Plague Hits Africa


Laura Blue
Time Magazine
February 12, 2008

Return of the Plague

Like no other disease, plague evokes terror. One of the most lethal illnesses in human history, it killed probably a third of Europe’s population in the 14th century. It may also have been one of the first agents of biological warfare: It’s said that in the 1340s, invading Mongols catapulted their plague dead over the city wall into Kaffa in the Crimea.
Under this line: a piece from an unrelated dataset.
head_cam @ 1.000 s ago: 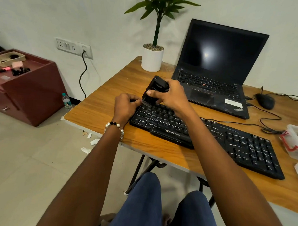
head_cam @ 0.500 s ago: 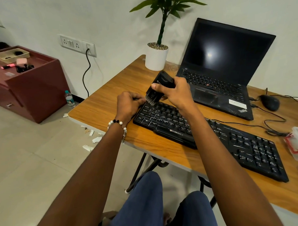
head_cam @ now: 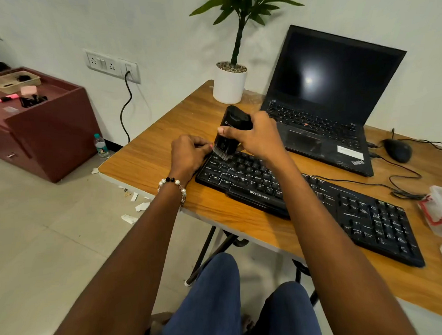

Yet the plague is not just a disease of the distant past. While cases tapered off in the mid-20th century, the World Health Organization (WHO) now classifies plague as “re-emerging.” No one is predicting another pandemic like the Black Death that devastated Europe. The WHO now records at most only a few thousand cases worldwide per year; and, if detected early, the disease can be treated effectively with antibiotics. But since the early 1990s, plague has returned to places — including India, Zambia, Mozambique, Algeria and parts of China — that had not seen it in many years or even decades. Its global footprint has also shifted, according to a paper published last month in the journal PLoS Medicine. In the 1970s, most plague cases were in Asia; today, more than 90% are in Africa. The conundrum for epidemiologists: Why is human plague reappearing now, even though nearby animal populations have likely harbored the culprit Yersinia pestis bacteria all along?